══ TASK MATERIAL ══

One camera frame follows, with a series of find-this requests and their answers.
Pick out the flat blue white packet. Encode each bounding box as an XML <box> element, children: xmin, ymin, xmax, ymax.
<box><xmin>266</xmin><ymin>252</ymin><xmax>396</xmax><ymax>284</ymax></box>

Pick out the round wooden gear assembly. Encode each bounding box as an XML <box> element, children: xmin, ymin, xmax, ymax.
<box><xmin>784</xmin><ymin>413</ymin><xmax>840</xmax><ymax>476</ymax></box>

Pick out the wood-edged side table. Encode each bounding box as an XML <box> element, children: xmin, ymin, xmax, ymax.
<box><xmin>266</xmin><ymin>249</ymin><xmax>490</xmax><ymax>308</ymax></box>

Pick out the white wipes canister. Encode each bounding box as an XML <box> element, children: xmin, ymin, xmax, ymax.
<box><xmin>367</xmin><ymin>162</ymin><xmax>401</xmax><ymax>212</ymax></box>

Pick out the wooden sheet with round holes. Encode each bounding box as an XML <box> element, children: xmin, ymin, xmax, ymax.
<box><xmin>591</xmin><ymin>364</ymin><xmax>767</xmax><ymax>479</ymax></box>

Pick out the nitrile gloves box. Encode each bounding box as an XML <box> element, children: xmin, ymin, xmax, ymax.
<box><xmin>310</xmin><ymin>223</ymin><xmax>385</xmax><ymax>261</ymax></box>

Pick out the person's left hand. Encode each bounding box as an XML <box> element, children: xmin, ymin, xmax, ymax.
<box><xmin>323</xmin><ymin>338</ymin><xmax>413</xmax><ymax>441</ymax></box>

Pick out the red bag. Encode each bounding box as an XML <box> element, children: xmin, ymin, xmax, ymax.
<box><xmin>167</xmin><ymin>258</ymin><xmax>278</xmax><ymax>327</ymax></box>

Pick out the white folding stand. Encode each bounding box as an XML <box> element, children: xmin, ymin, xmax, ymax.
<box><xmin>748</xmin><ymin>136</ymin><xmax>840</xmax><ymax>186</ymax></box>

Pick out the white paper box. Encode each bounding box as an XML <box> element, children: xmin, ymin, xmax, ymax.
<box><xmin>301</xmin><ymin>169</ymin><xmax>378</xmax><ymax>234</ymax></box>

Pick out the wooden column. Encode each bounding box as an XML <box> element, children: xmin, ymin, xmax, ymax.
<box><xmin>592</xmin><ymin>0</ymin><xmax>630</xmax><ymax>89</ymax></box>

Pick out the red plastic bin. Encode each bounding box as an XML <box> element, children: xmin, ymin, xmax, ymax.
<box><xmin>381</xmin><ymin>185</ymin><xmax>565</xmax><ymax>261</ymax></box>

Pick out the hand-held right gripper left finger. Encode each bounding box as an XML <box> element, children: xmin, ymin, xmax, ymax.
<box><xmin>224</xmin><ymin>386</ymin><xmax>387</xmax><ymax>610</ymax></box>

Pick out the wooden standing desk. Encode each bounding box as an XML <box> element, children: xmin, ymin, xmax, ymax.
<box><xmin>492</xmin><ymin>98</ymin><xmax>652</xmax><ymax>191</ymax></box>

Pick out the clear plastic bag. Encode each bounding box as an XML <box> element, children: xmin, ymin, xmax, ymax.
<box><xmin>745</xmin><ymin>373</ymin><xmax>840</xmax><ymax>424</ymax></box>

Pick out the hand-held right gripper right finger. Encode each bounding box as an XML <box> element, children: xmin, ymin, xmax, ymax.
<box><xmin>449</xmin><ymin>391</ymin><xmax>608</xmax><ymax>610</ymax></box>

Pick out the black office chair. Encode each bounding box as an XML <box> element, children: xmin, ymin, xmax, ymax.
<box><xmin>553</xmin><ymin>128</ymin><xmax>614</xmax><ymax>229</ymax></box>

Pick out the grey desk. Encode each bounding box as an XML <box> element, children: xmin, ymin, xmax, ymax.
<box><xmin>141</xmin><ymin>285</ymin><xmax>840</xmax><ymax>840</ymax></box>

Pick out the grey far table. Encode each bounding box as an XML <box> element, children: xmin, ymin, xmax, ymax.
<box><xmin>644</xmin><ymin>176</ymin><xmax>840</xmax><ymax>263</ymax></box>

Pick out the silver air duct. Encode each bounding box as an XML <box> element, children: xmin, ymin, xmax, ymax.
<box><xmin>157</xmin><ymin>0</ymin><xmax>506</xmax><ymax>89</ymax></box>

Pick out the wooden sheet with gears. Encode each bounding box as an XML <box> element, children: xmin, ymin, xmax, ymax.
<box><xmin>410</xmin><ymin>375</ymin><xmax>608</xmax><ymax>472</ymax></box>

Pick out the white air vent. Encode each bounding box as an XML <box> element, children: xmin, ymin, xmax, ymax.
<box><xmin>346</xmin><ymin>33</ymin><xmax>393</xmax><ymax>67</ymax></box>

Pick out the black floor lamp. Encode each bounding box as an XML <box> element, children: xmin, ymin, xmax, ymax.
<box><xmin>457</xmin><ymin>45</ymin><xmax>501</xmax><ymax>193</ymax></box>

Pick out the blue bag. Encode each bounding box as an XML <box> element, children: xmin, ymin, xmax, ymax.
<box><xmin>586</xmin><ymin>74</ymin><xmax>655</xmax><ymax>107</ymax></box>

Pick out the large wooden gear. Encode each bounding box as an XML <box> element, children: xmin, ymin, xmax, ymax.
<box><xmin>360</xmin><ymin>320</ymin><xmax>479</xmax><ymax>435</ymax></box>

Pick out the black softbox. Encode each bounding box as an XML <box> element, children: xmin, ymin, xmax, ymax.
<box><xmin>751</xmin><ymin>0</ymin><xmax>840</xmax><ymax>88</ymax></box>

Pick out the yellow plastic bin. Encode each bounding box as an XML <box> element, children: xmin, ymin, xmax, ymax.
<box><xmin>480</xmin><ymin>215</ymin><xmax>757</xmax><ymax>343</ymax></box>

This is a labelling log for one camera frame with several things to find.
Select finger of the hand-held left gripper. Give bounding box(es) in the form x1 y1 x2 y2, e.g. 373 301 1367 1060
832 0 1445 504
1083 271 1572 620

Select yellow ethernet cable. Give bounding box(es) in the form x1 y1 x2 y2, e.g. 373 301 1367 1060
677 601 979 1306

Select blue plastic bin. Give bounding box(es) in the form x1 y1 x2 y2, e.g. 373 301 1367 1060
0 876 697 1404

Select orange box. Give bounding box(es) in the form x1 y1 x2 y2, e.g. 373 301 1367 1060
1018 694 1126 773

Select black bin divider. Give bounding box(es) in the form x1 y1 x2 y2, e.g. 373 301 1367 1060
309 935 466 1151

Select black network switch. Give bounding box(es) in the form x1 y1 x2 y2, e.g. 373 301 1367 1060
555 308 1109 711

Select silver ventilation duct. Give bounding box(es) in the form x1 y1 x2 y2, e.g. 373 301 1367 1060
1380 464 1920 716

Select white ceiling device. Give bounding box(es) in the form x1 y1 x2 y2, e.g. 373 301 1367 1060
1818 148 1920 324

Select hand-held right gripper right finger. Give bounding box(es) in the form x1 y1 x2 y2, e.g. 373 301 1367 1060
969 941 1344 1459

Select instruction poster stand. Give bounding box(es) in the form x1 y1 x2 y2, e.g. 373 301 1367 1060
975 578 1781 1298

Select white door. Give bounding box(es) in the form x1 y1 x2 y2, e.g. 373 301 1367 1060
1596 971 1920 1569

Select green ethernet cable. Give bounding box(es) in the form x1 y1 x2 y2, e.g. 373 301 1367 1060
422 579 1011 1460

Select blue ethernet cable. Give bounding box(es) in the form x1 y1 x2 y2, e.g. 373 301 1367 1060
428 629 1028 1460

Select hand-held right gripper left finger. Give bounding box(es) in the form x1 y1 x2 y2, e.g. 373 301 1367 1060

═══

EXERCISE REQUIREMENTS: An exact copy of all the records above is the required answer.

ANSWER BOX:
One camera frame follows, with a series of find-this requests and their answers.
Pick out the flat blue white packet. Encode each bounding box as an XML <box> element, children: xmin, ymin, xmax, ymax.
<box><xmin>266</xmin><ymin>252</ymin><xmax>396</xmax><ymax>284</ymax></box>

Pick out the round wooden gear assembly. Encode each bounding box as an XML <box> element, children: xmin, ymin, xmax, ymax.
<box><xmin>784</xmin><ymin>413</ymin><xmax>840</xmax><ymax>476</ymax></box>

Pick out the wood-edged side table. Encode each bounding box as an XML <box> element, children: xmin, ymin, xmax, ymax.
<box><xmin>266</xmin><ymin>249</ymin><xmax>490</xmax><ymax>308</ymax></box>

Pick out the white wipes canister. Encode each bounding box as an XML <box> element, children: xmin, ymin, xmax, ymax.
<box><xmin>367</xmin><ymin>162</ymin><xmax>401</xmax><ymax>212</ymax></box>

Pick out the wooden sheet with round holes. Encode each bounding box as an XML <box> element, children: xmin, ymin, xmax, ymax.
<box><xmin>591</xmin><ymin>364</ymin><xmax>767</xmax><ymax>479</ymax></box>

Pick out the nitrile gloves box. Encode each bounding box as an XML <box> element, children: xmin, ymin, xmax, ymax.
<box><xmin>310</xmin><ymin>223</ymin><xmax>385</xmax><ymax>261</ymax></box>

Pick out the person's left hand. Encode each bounding box as an XML <box> element, children: xmin, ymin, xmax, ymax.
<box><xmin>323</xmin><ymin>338</ymin><xmax>413</xmax><ymax>441</ymax></box>

Pick out the red bag. Encode each bounding box as an XML <box> element, children: xmin, ymin, xmax, ymax.
<box><xmin>167</xmin><ymin>258</ymin><xmax>278</xmax><ymax>327</ymax></box>

Pick out the white folding stand. Encode each bounding box as an XML <box> element, children: xmin, ymin, xmax, ymax.
<box><xmin>748</xmin><ymin>136</ymin><xmax>840</xmax><ymax>186</ymax></box>

Pick out the white paper box. Encode each bounding box as an XML <box> element, children: xmin, ymin, xmax, ymax.
<box><xmin>301</xmin><ymin>169</ymin><xmax>378</xmax><ymax>234</ymax></box>

Pick out the wooden column. Encode each bounding box as an XML <box> element, children: xmin, ymin, xmax, ymax.
<box><xmin>592</xmin><ymin>0</ymin><xmax>630</xmax><ymax>89</ymax></box>

Pick out the red plastic bin. Encode each bounding box as an XML <box> element, children: xmin, ymin, xmax, ymax.
<box><xmin>381</xmin><ymin>185</ymin><xmax>565</xmax><ymax>261</ymax></box>

Pick out the hand-held right gripper left finger. Encode each bounding box as an XML <box> element, children: xmin, ymin, xmax, ymax.
<box><xmin>224</xmin><ymin>386</ymin><xmax>387</xmax><ymax>610</ymax></box>

Pick out the wooden standing desk. Encode each bounding box as an XML <box> element, children: xmin, ymin, xmax, ymax.
<box><xmin>492</xmin><ymin>98</ymin><xmax>652</xmax><ymax>191</ymax></box>

Pick out the clear plastic bag. Encode each bounding box as an XML <box> element, children: xmin, ymin, xmax, ymax.
<box><xmin>745</xmin><ymin>373</ymin><xmax>840</xmax><ymax>424</ymax></box>

Pick out the hand-held right gripper right finger. Encode each bounding box as an XML <box> element, children: xmin, ymin, xmax, ymax.
<box><xmin>449</xmin><ymin>391</ymin><xmax>608</xmax><ymax>610</ymax></box>

Pick out the black office chair. Encode each bounding box as an XML <box> element, children: xmin, ymin, xmax, ymax.
<box><xmin>553</xmin><ymin>128</ymin><xmax>614</xmax><ymax>229</ymax></box>

Pick out the grey desk. Encode each bounding box as an XML <box> element, children: xmin, ymin, xmax, ymax.
<box><xmin>141</xmin><ymin>285</ymin><xmax>840</xmax><ymax>840</ymax></box>

Pick out the grey far table. Encode each bounding box as an XML <box> element, children: xmin, ymin, xmax, ymax.
<box><xmin>644</xmin><ymin>176</ymin><xmax>840</xmax><ymax>263</ymax></box>

Pick out the silver air duct. Encode each bounding box as an XML <box> element, children: xmin, ymin, xmax, ymax.
<box><xmin>157</xmin><ymin>0</ymin><xmax>506</xmax><ymax>89</ymax></box>

Pick out the wooden sheet with gears. Encode each bounding box as an XML <box> element, children: xmin, ymin, xmax, ymax.
<box><xmin>410</xmin><ymin>375</ymin><xmax>608</xmax><ymax>472</ymax></box>

Pick out the white air vent. Encode each bounding box as an XML <box> element, children: xmin, ymin, xmax, ymax.
<box><xmin>346</xmin><ymin>33</ymin><xmax>393</xmax><ymax>67</ymax></box>

Pick out the black floor lamp. Encode each bounding box as an XML <box> element, children: xmin, ymin, xmax, ymax.
<box><xmin>457</xmin><ymin>45</ymin><xmax>501</xmax><ymax>193</ymax></box>

Pick out the blue bag. Encode each bounding box as an XML <box> element, children: xmin, ymin, xmax, ymax.
<box><xmin>586</xmin><ymin>74</ymin><xmax>655</xmax><ymax>107</ymax></box>

Pick out the large wooden gear. Encode each bounding box as an XML <box> element, children: xmin, ymin, xmax, ymax.
<box><xmin>360</xmin><ymin>320</ymin><xmax>479</xmax><ymax>435</ymax></box>

Pick out the black softbox. Encode each bounding box as an XML <box> element, children: xmin, ymin, xmax, ymax.
<box><xmin>751</xmin><ymin>0</ymin><xmax>840</xmax><ymax>88</ymax></box>

Pick out the yellow plastic bin. Encode each bounding box as an XML <box> element, children: xmin, ymin, xmax, ymax.
<box><xmin>480</xmin><ymin>215</ymin><xmax>757</xmax><ymax>343</ymax></box>

This is a labelling log for one camera frame with several things to find.
Select finger of the hand-held left gripper. Give bounding box(es) in the form x1 y1 x2 y2, e.g. 373 301 1367 1060
832 0 1445 504
1083 271 1572 620

Select yellow ethernet cable. Give bounding box(es) in the form x1 y1 x2 y2, e.g. 373 301 1367 1060
677 601 979 1306

Select blue plastic bin. Give bounding box(es) in the form x1 y1 x2 y2, e.g. 373 301 1367 1060
0 876 697 1404

Select orange box. Give bounding box(es) in the form x1 y1 x2 y2, e.g. 373 301 1367 1060
1018 694 1126 773

Select black bin divider. Give bounding box(es) in the form x1 y1 x2 y2, e.g. 373 301 1367 1060
309 935 466 1151

Select black network switch. Give bounding box(es) in the form x1 y1 x2 y2, e.g. 373 301 1367 1060
555 308 1109 711

Select silver ventilation duct. Give bounding box(es) in the form x1 y1 x2 y2, e.g. 373 301 1367 1060
1380 464 1920 716

Select white ceiling device. Give bounding box(es) in the form x1 y1 x2 y2, e.g. 373 301 1367 1060
1818 148 1920 324

Select hand-held right gripper right finger. Give bounding box(es) in the form x1 y1 x2 y2, e.g. 373 301 1367 1060
969 941 1344 1459

Select instruction poster stand. Give bounding box(es) in the form x1 y1 x2 y2, e.g. 373 301 1367 1060
975 578 1781 1298

Select white door. Give bounding box(es) in the form x1 y1 x2 y2, e.g. 373 301 1367 1060
1596 971 1920 1569

Select green ethernet cable. Give bounding box(es) in the form x1 y1 x2 y2, e.g. 373 301 1367 1060
422 579 1011 1460

Select blue ethernet cable. Give bounding box(es) in the form x1 y1 x2 y2, e.g. 373 301 1367 1060
428 629 1028 1460

Select hand-held right gripper left finger. Give bounding box(es) in the form x1 y1 x2 y2, e.g. 373 301 1367 1060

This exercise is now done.